Мгновенно погасли электрические лампы. Часть комнаты осветили газовые фонари, мы с Лорри остались в темноте.
Глава 16
На просторной верхней площадке лестницы Носач и Кучерявый стояли в масках сварщика, асбестовых перчатках и огнестойких фартуках, закрывавших все тело. Ацетиленовым резаком Носач вырезал стальную дверь по периметру.
Улыбаясь, качая головой, Панчинелло опустился на колено передо мной и Лорри.
— Ты действительно Джимми Ток?
— Джеймс, — поправил его я.
— Сын Руди Тока.
— Совершенно верно.
— Мой отец говорит, что Руди Ток спас ему жизнь.
— Мой отец удивится, услышав об этом.
— Что ж, Руди Ток — скромный человек и очень смелый, — заявил Панчинелло. — Но когда эта липовая медсестра, с отравленным кинжалом в руке, проскользнула за спину великого Конрада Бизо, моего отца, он бы погиб, если бы твой отец не застрелил ее.
Я промолчал, поскольку от изумления у меня отнялся язык, а Лорри сказала:
— Этой части истории я не слышала.
Панчинелло повернулся ко мне.
— Ты ей не рассказал?
— Он такой же скромный, как его отец, — заверила маньяка Лорри. И добавила, под распространяющийся по комнате запах раскаленной и плавящейся стали: — Так что там насчет липовой медсестры?
Панчинелло сел перед нами, скрестив ноги перед собой.
— Ее заслали в больницу, чтобы убить великого Конрада Бизо, мою мать и меня.
— Кто заслал? — спросила Лорри.
Даже в густом сумраке я увидел, как лицо маньяка перекосило от ненависти. Ответил он, сжав зубы:
— Виргильо Вивасементе.
Из-за того, что он говорил, не раскрывая рта (и мешал шум ацетиленового резака), имя и фамилия показались мне несвязным набором звуков.

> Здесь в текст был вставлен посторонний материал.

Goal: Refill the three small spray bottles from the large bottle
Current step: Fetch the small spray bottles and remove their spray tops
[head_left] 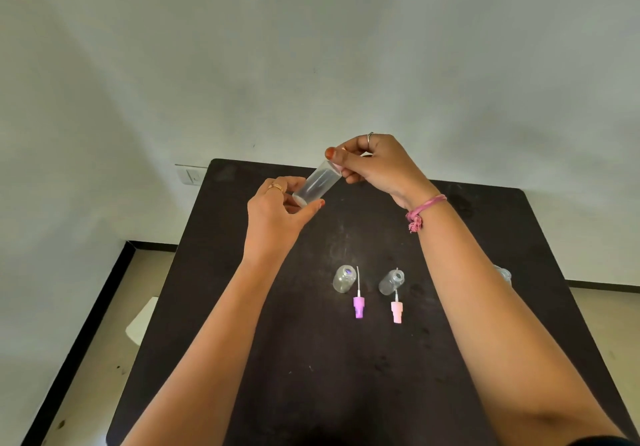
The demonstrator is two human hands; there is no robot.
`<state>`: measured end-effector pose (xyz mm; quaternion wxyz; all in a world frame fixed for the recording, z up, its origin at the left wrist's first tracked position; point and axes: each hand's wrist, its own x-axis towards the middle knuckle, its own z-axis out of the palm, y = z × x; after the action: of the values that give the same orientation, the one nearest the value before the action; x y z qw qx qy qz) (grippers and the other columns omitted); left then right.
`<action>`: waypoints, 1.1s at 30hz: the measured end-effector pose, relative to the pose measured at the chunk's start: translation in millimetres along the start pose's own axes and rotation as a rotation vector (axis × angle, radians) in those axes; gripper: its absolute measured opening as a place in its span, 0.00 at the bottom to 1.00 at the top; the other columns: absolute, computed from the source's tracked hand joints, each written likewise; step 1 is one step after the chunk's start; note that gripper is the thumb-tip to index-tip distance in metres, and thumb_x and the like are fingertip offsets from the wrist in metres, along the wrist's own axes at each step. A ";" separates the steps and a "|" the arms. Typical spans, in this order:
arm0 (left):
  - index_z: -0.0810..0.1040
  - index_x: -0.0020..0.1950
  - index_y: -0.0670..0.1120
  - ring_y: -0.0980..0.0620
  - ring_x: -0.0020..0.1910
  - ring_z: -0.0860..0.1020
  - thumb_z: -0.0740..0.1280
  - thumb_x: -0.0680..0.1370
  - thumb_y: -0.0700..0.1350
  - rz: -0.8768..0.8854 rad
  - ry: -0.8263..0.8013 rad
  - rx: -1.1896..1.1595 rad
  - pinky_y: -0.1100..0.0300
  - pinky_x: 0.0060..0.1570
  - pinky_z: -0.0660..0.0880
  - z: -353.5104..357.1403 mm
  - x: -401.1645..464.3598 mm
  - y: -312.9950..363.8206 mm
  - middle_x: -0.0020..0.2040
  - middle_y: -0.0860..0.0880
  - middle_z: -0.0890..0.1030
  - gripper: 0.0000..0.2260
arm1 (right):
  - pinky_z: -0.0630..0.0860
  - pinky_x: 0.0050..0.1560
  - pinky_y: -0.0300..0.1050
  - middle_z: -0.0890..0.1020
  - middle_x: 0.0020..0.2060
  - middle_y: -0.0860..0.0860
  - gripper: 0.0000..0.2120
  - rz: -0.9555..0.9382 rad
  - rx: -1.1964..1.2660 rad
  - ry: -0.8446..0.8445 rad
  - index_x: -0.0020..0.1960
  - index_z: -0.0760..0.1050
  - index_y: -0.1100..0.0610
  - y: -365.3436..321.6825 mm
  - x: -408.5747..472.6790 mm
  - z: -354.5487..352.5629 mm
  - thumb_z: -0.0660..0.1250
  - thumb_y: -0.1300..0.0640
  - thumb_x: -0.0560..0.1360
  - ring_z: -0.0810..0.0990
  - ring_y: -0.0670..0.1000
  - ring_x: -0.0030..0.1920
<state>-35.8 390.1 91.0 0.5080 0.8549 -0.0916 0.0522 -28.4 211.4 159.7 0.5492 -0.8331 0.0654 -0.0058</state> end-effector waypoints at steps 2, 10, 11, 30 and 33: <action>0.79 0.61 0.47 0.57 0.42 0.80 0.76 0.72 0.50 -0.003 -0.018 0.004 0.77 0.41 0.74 -0.6 -5.5 3.7 0.56 0.50 0.80 0.19 | 0.81 0.47 0.41 0.84 0.37 0.53 0.13 -0.040 -0.065 -0.006 0.48 0.82 0.58 -0.1 -5.3 -3.6 0.73 0.48 0.72 0.81 0.47 0.35; 0.79 0.64 0.47 0.62 0.39 0.78 0.75 0.73 0.50 -0.013 -0.095 -0.005 0.78 0.37 0.72 -8.5 -22.9 18.5 0.50 0.54 0.80 0.21 | 0.78 0.46 0.39 0.82 0.41 0.49 0.05 -0.176 -0.167 -0.041 0.51 0.81 0.54 -1.5 -28.9 -16.0 0.70 0.54 0.76 0.79 0.46 0.36; 0.79 0.64 0.47 0.61 0.39 0.78 0.74 0.73 0.50 -0.017 -0.107 -0.011 0.78 0.36 0.72 -8.9 -25.9 19.6 0.49 0.54 0.81 0.21 | 0.77 0.46 0.38 0.82 0.41 0.48 0.05 -0.196 -0.184 -0.059 0.51 0.81 0.53 -3.4 -32.0 -18.8 0.70 0.55 0.76 0.79 0.44 0.36; 0.79 0.63 0.46 0.56 0.44 0.81 0.75 0.73 0.48 -0.011 -0.073 -0.102 0.76 0.40 0.75 -14.2 -52.9 23.7 0.55 0.49 0.83 0.20 | 0.74 0.35 0.33 0.80 0.49 0.47 0.17 -0.087 -0.309 -0.167 0.61 0.76 0.50 -25.2 -56.8 -29.8 0.69 0.45 0.75 0.81 0.44 0.41; 0.80 0.63 0.47 0.57 0.43 0.80 0.75 0.73 0.48 -0.018 -0.072 -0.103 0.76 0.39 0.74 -14.9 -54.5 22.5 0.55 0.49 0.82 0.19 | 0.74 0.37 0.33 0.80 0.51 0.46 0.12 -0.143 -0.276 -0.199 0.59 0.78 0.50 -24.1 -57.6 -30.1 0.70 0.55 0.75 0.78 0.43 0.39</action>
<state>-93.7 398.3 107.5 0.5482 0.8297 -0.1046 0.0121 -85.5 199.9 197.2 0.4314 -0.8997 -0.0482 0.0466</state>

Вероятно, и у Лорри сложилось примерно такое же впечатление, потому что она воскликнула: «Gesundheit!»
[33]
— Проклятые воздушные гимнасты, — процедил Панчинелло. — Всемирно известные «Летающие Вивасементе». Перелетающие с трапеции на трапецию, канатоходцы, высокооплачиваемые цирковые примадонны. А самый наглый, самый мерзкий, самый захваленный из них — Виргильо, патриарх, отец моей матери. Виргильо Вивасементе.
— Ну хватит, хватит, — попыталась остановить его Лорри. — Нельзя так говорить о собственном деде.
Панчинелло даже подпрыгнул от негодования.
— Я отказываю ему в праве быть моим дедом. Не нужен мне такой дед. Я не желаю иметь ничего общего с этой старой кучей дерьма!
— Может, зря ты так, — Лорри покачала головой. — Лично я дала бы ему еще один шанс.
Панчинелло наклонился к ней. Уж очень ему хотелось все объяснить.
— Когда моя мать вышла замуж за моего отца, ее семья была в шоке, в ярости. Летающая Вивасементе вышла замуж за клоуна! Для них воздушные гимнасты не просто цирковая элита, но полубоги, а клоуны — низшая форма жизни, отбросы.
— Может, другие циркачи больше любили бы клоунов, если бы те были не такими злыми, — предположила Лорри.
Маньяк ее, похоже, и не услышал, продолжая выдвигать обвинения против семьи своей матери.
— Когда мама вышла замуж за великого Конрада Бизо, воздушные гимнасты сначала стыдили ее, потом презирали, наконец отлучили от семьи. И все потому, что она вышла замуж по любви, за человека, которого они считали недостойным себя. Она перестала быть для них дочерью, они более не хотели ее знать!
— Давайте разберемся! — встряла Лорри. — Они все работали в одном цирке, твоя мать жила на клоунской окраине с твоим отцом, тогда как семья Вивасементе — в самой зажиточной части лагеря. Они постоянно находились вместе и при этом порознь. Естественно, возникала определенная напряженность.
— Вы и представить себе не можете, как это было! Перед каждым представлением Вивасементе молились, чтобы великий Бизо сломал себе позвоночник и остался парализованным на всю жизнь, когда его выстреливали из пушки, и перед каждым представлением мой отец молился, чтобы вся семейка Вивасементе попадала с трапеций и подохла прямо на манеже, корчась в мучениях.